Por Laudenice Oliveira
O Sertão do São Francisco é um território onde os olhares do agronegócio estão atentos a qualquer movimento que coloque em risco o seu projeto de desenvolvimento. Esse setor ainda conta com o apoio governamental para fortalecer o seu projeto. Nesse território, agricultores e agricultoras familiares, indígenas, ribeirinhos entre tantos trabalhadores e trabalhadoras que vivem nessa região fazem um exercício diário de resistência a um sistema imposto que gera conflitos, doenças, descasos e mortes. Olhar o Sertão do São Francisco numa interface com os outros territórios foi um dos painéis do segundo dia do III Encontro Nacional de Agroecologia (III ENA), 17/05, para animar o debate Roberto Malvezzi, da Comissão Pastoral da Terra (CPT) e Antônio Barbosa (ASA Brasil), facilitaram o momento.
Representantes de todas as regiões participaram do painel. Em todas as falas a indignação e a denúncia de quem vive em um país com um histórico de injustiça social. De Norte a Sul do país, os cuidadores e as cuidadoras da terra e das águas falam da dificuldade de defender as vidas.
“A devastação que tá aí é culpa do modo de desenvolvimento, que veio em nome do progresso. E, quando a gente veio acordar, já tava longe”, avalia o quilombola José Ribeiro de Souza, do Tocantins. A pescadora Ireni, de Remanso, da Bahia, denúncia o uso de agrotóxico pelo agronegócio na sua região.
“A gente tá clamando, porque o agrotóxico tá matando os peixes, e pescador precisa de território para trabalhar. O agrotóxico tá matando muita gente também de câncer”, denúncia ela. Já na Região dos Cocais, no Maranhão, as quebradeiras de coco são vítimas de empresários que exploram o seu trabalho. “Os empresários invadiram a região e as quebradeiras são obrigadas a negocia com eles para poderem trabalhar com o coco babaçu”, informa Francisca.
No Sertão do São Francisco, os perímetros irrigados para cultivo de frutas para exportação, a criação de hidrelétricas e agora com o canal do São Francisco são políticas desenvolvimentistas que favorecem os grandes e penalizam os pequenos. A agricultura familiar é colocada em segundo plano.
“Esta é uma região emblemática que há uma disputa de poder muito grande entre dois modelos de desenvolvimento. O Brasil é o único país no mundo que tem dois ministérios para as questões do campo. O MAPA (Ministério da Agricultura e Pecuária) e o MDA (Ministério do Desenvolvimento Agrário). A problemática do setor da agricultura se expressa aí”, explica Roberto Malvezzi.

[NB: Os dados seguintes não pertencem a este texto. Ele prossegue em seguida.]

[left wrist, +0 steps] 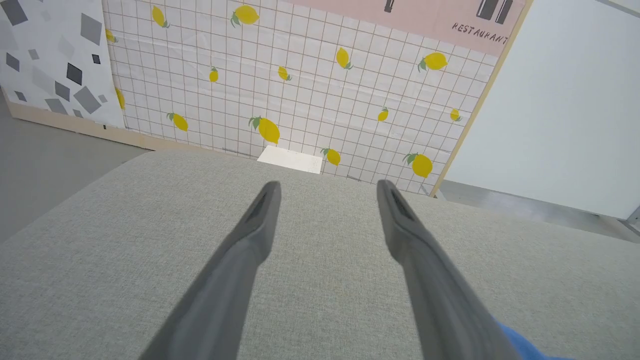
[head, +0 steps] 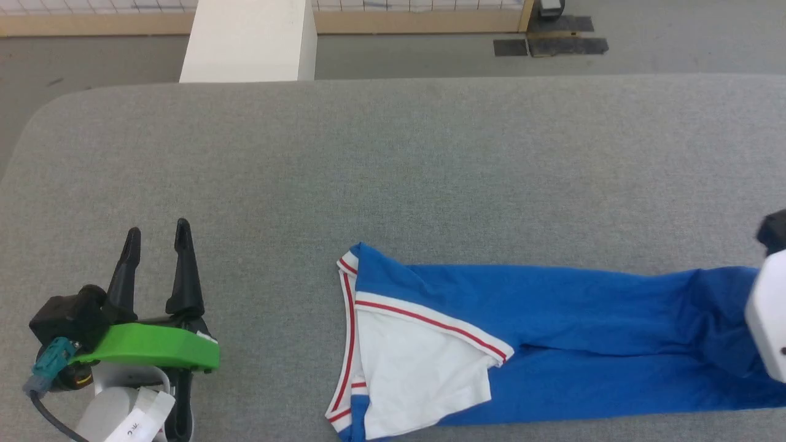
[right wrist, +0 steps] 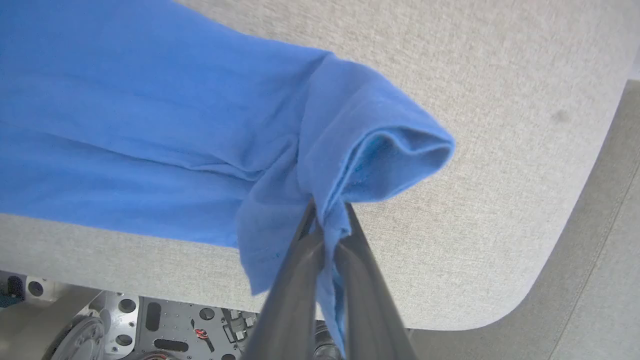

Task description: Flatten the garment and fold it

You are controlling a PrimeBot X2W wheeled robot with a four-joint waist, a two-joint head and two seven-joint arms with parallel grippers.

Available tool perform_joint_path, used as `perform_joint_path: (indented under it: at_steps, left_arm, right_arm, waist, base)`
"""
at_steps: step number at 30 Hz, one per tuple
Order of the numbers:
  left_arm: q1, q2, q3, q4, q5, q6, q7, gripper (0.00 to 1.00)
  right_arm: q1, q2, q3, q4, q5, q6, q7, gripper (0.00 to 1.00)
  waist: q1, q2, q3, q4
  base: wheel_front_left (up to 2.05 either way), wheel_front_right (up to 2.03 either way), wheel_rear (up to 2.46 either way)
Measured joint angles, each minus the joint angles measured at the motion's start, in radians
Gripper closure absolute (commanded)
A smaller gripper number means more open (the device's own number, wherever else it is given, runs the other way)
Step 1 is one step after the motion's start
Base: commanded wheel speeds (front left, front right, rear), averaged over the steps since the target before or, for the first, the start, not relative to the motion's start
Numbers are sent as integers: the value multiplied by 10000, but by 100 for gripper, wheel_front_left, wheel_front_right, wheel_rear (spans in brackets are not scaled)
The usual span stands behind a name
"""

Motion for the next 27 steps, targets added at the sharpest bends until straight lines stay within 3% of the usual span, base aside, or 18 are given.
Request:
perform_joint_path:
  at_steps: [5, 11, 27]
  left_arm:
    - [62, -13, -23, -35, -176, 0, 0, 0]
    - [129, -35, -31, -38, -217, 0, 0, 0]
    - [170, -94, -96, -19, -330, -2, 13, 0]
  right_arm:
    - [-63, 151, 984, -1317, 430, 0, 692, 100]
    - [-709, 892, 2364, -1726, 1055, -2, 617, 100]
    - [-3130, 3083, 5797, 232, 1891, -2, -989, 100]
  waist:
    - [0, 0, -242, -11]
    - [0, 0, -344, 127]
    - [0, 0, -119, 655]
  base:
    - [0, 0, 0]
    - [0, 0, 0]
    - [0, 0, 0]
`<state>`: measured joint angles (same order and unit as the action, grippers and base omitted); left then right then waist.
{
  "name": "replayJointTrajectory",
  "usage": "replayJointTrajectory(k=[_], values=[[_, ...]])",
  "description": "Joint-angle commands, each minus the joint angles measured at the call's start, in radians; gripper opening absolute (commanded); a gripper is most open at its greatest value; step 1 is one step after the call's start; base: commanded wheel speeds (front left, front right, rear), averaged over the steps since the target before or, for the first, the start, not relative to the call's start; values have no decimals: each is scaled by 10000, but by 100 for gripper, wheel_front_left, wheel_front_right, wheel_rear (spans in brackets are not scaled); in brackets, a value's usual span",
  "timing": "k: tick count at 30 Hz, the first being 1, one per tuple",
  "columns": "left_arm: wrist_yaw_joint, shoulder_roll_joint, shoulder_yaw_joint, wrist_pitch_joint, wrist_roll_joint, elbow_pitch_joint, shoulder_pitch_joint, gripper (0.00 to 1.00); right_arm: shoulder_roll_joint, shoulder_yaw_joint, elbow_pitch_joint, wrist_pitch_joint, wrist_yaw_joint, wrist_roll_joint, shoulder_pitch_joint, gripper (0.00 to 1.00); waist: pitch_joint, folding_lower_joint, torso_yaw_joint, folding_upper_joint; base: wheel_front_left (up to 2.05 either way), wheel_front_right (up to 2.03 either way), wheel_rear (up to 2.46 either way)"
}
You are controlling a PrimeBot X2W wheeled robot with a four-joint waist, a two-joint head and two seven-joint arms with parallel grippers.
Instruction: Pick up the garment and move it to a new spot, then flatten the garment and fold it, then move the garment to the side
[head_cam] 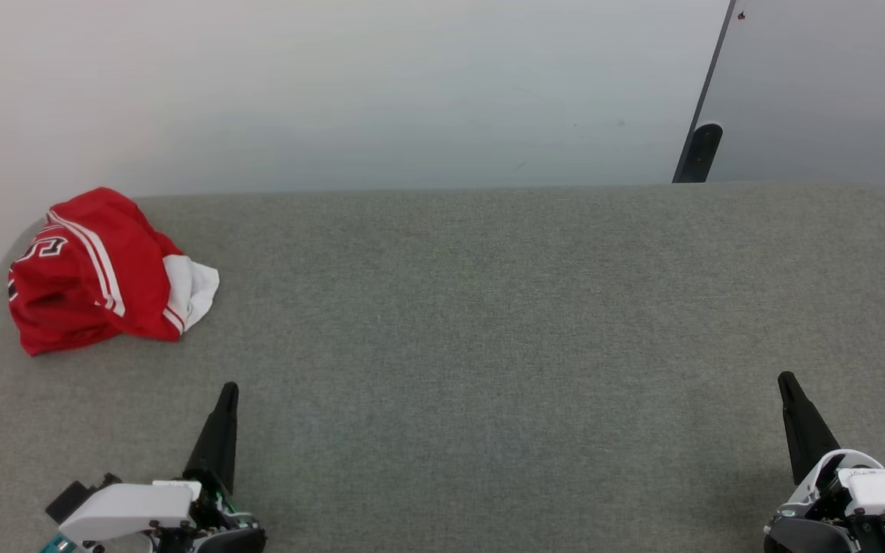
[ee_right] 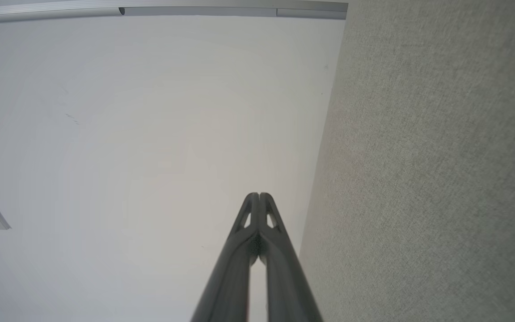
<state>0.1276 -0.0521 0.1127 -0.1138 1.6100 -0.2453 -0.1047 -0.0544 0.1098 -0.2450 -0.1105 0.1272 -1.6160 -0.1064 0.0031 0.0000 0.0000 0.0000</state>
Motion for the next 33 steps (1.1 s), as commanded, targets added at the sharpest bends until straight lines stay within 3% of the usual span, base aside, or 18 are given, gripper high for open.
replayJointTrajectory(k=[1, 25, 26, 33], values=[[58, 16, 30, 1, -47, -8, -91, 0, 21, 22, -8, -32, 66, 50, -51, 0, 0, 0, 0, 0, 0, 0, 0], [59, 18, 32, -3, -51, -8, -92, 0, 32, 33, -9, -42, 66, 50, -52, 0, 0, 0, 0, 0, 0, 0, 0], [-2, 6, -3, 0, 2, -26, 20, 100, 8, 15, -26, -11, -2, 30, 4, 100, 0, 0, 0, 0, 0, 0, 0], [-35, 93, -103, 28, -11, -338, 337, 100, 56, -34, -286, 46, -15, 88, 294, 100, -8, 0, -3, 0, 0, 0, 0]])
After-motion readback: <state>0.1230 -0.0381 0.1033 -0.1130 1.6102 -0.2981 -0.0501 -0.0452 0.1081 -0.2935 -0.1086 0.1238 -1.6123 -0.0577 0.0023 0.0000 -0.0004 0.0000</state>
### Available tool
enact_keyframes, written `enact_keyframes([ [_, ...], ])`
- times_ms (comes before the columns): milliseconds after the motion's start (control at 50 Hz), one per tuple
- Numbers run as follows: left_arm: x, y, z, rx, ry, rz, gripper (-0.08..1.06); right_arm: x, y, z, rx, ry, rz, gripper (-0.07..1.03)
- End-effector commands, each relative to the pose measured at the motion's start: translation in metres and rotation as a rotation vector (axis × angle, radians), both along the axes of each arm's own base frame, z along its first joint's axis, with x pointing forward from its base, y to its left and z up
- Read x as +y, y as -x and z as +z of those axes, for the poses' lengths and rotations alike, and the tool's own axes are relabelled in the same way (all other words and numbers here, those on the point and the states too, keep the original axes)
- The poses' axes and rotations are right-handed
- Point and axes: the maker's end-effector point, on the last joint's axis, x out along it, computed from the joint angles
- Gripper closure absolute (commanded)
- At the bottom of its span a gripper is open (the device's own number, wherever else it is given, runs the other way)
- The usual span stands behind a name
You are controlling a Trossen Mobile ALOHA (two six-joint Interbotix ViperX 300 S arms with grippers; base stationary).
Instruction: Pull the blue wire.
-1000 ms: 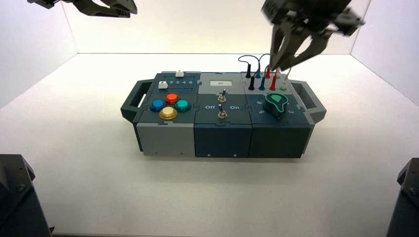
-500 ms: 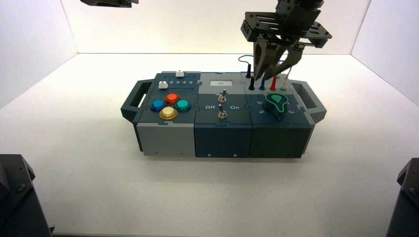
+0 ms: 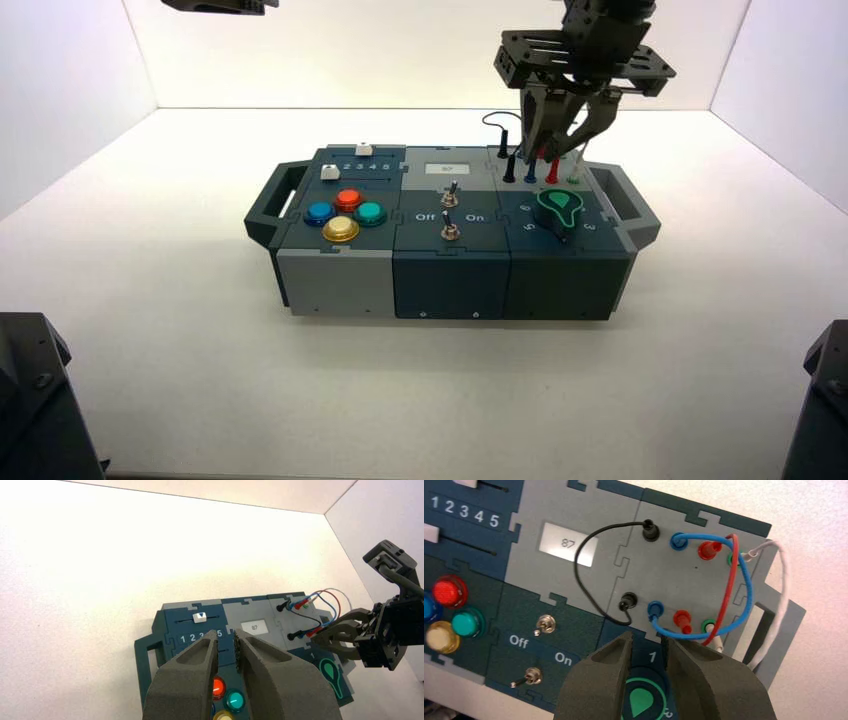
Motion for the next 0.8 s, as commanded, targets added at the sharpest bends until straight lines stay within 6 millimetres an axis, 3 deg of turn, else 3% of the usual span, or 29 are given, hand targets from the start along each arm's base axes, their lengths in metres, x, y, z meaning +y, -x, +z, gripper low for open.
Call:
enact_keyframes([
  [20,-0.002,-0.007,0.016,-0.038,0.019,0.007,0.77,0.004,-0.014,0.012,-0.042,-0.013,0.002,0.63],
  [360,-0.002,-0.007,0.018,-0.042,0.022,0.007,0.77,0.008,-0.027,0.007,-0.027,0.008,0.005,0.66],
  [500,-0.002,-0.007,0.018,-0.043,0.022,0.007,0.77,0.006,-0.027,0.004,-0.022,0.013,0.004,0.78],
  [660,-0.002,-0.008,0.018,-0.042,0.022,0.007,0.77,0.004,-0.029,0.003,-0.03,0.035,0.022,0.99],
  [800,-0.002,-0.008,0.018,-0.041,0.021,0.008,0.77,0.003,-0.029,0.003,-0.036,0.042,0.03,0.99],
])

Das saídas – a agroecologia entra nesse campo de disputa, de fazer, inclusive, o convencimento de diversos segmentos de trabalhadores e trabalhadoras do campo para que apostem na produção de base agroecológica. Como diz o agricultor de Sergipe José Nobre ,“temos coisas muito grandes para discutir aqui”. Mas essas diversas coisas já estão em formação, que o digam as experiências de agricultoras e agricultores, de indígenas, etc.
O índio Amiraldo, do Acre, fala e dá exemplo da sua comunidade: “hoje estamos em cima da terra falando sobre biodiversidade. Nós somos as pessoas que vivem dentro da floresta e ela é viva. Nós somos preservadores, trabalhamos com a natureza, temos plano de gestão, fazemos manejo sustentável”, sentencia.
Lá fora – na plenária, a equatoriana Maria Quirai quis dividir com os brasileiros e as brasileiras presentes as angústias e violências também praticadas em seu país. “Nós também no Equador estamos sofrendo com esse modelo de desenvolvimento. A luta campesina vem sendo criminalizada pelo governo. Agora, há uma lei anti terrorismo, que é usada para prender camponeses que protestem. Estão querendo derrubar a lei criada em 2008, que proíbe a entrada de transgênico em nosso país. Lá não há política pública para o campo. A nossa luta social é no dia a dia”, denuncia Maria.